2. Deprivation of life shall not be regarded
as inflicted in contravention of this article when it results from
the use of force which is no more than absolutely necessary:
(a) in defence of any person from unlawful
violence;
(b) in order to effect a lawful arrest or to
prevent the escape of a person lawfully detained;
(c) in action lawfully taken for the purpose
of quelling a riot or insurrection.”
A. Arguments of the parties
1. The Government
- The
Government considered that the complaint should be dismissed as
inadmissible. First, they pointed out that the applicant had failed
to exhaust domestic remedies. They considered that the applicant had
failed to make full use of his procedural position in the criminal
proceedings, which conferred on him the right to submit requests,
motions and complaints against the actions of the investigative
authorities. He could also claim damages from the investigating
authorities in civil proceedings. The Government referred to a number
of complaints about the actions of the investigative authorities
lodged by the victims in Chechen courts where such complaints had
been granted. At the same time, the Government conceded that the
applicant had made partial use of these remedies.
- They
further argued that the applicant’s complaint under Article 2
should be dismissed as manifestly ill-founded, since he had failed to
adduce any relevant evidence to prove that the attack had been
carried out by State agents. They argued that the witnesses
questioned within the framework of the investigation, including the
applicant, had failed to indicate who had carried out the shelling of
Martan-Chu or to indicate the type of weapons used. The examination
of Mr S.Kh.’s household had not produced any results and no
fragments of explosive devices had been found there. They further
underlined the discrepancies between the three documents issued by
the administration of Martan-Chu in 2004 as to the date of shelling –
4 or 5 December 1999. Thus, in their view, the applicant’s
allegation was not supported by any additional, independent evidence.
- Finally,
in respect of the investigation, the Government argued that it had
complied with the standards set by the national legislation and by
the Convention. They pointed out that the establishment of the facts
had been hampered by the applicant’s turning to the
law-enforcement authorities in May 2003, which was three and a half
years after the events. By that time the material evidence of the
crime had been lost and it had become impossible to identify the
military units which had been stationed in the vicinity of
Martan-Chu. Nevertheless, the Government stressed that the
investigators had taken all steps possible in such situation: they
had questioned a number of witnesses, inspected the scene and ordered
a forensic expert assessment of the applicant’s injuries. They
had sent requests to various military and law-enforcement bodies in
order to check the version advanced by the applicant. The
investigation had also taken steps to check other possible versions
of the event – that Trudovaya Street in Urus-Martan had been
mined or shelled by illegal armed groups. They stressed that the
investigation was ongoing and that measures aimed at elucidating the
circumstances of the crime were continuing to be taken.
2. The applicant
- The
applicant argued that he had exhausted domestic remedies, but that
they had turned out to be ineffective.

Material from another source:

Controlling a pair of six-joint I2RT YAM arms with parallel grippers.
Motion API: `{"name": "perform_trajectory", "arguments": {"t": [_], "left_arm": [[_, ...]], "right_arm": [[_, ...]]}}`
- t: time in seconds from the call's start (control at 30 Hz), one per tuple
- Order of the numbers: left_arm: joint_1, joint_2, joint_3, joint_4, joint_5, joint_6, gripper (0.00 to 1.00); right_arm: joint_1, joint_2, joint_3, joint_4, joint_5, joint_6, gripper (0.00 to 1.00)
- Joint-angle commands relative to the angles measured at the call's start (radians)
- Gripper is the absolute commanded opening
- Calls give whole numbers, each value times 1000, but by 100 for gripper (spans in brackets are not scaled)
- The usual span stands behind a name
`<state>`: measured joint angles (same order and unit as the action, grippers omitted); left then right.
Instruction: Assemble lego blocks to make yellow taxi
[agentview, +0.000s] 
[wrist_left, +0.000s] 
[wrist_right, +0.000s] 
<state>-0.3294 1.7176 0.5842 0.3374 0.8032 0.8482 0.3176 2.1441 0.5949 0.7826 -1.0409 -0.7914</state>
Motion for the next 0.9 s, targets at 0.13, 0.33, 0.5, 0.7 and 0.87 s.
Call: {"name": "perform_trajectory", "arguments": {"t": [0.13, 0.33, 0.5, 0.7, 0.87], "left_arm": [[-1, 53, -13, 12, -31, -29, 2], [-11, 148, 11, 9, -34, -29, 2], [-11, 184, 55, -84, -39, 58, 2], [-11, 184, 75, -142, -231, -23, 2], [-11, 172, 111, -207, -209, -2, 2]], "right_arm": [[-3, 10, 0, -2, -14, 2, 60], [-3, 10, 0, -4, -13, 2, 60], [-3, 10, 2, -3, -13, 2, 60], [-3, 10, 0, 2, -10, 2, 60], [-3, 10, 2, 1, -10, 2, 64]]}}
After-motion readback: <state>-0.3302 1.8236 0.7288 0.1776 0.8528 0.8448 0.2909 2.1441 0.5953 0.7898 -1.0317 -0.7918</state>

His attempt to obtain
compensation through civil proceedings had been rendered futile by
the absence of conclusions from the criminal investigation. The
investigation remained passive, and the decision of Urus-Martan Town
Court to open the investigation of 18 February 2005 remained
unenforced for several years. Finally, he argued that he had applied
to the Court within the six-month limit, which was to be calculated
from the date when his civil claim had finally been rejected (28
December 2004).
- He
further argued that he had submitted sufficient evidence that lethal
force had been used against him by the State on 4 December 1999 and
that the Government had failed to justify it. He considered that he
had proven that the attack had been carried out by multiple rocket
launch systems such as “Grad”, which could not have been
available to illegal armed groups. The Government failed to submit
another explanation of the events or to disclose the documents from
the investigation file, which could allow the Court to draw negative
inferences.
- The
applicant then argued that the authorities had failed to carry out an
investigation into the attack. The authorities were aware of the
crime prior to his application to the police in May 2003, in view of
the obligation for medical institutions to report victims of violent
crimes to the police. In any event, since May 2003 no criminal
investigation has been carried out, despite sufficient evidence and
witness statements. The applicant pointed out that in December 2008
the investigator had collected a rocket part from the household of Mr
N.M. in Martan-Chu, but had failed to question the latter to find out
how this object had ended up in his courtyard. Finally, the applicant
noted that since the investigation had been adjourned, he had no
access to the entire file and therefore could not effectively appeal
against further decisions.
B. Admissibility
1. Exhaustion of domestic remedies
- The
Government argued that the applicant had failed to exhaust domestic
remedies.
- The
Court notes that the Russian legal system provides, in principle, two
avenues of recourse for the victims of illegal and criminal acts
attributable to the State or its agents, namely civil and criminal
remedies.
- As
regards a civil action to obtain redress for damage sustained through
the alleged illegal acts or unlawful conduct of State agents, the
Court has already found in a number of similar cases that this
procedure alone cannot be regarded as an effective remedy in the
context of claims brought under Article 2 of the Convention (see
Khashiyev and Akayeva v. Russia, nos. 57942/00 and
57945/00, §§ 119-121, 24 February 2005, and Estamirov
and Others, cited above, § 77). Nevertheless, the
applicant sought to obtain such compensation, but on 28 December 2004
his claim was dismissed in the final instance, at least partially due
to the absence of conclusions from the criminal investigation. The
Government’s objection in this regard is thus dismissed.
- As
regards criminal-law remedies, the Court observes that the applicant
complained to the law-enforcement authorities and that an
investigation is pending. The parties dispute the effectiveness of
the investigation.
- The
Court considers that the Government’s objection raises issues
concerning the effectiveness of the investigation which are closely
linked to the merits of the applicant’s complaints. Thus, it
decides to join this objection to the merits of the case and
considers that the issue falls to be examined below.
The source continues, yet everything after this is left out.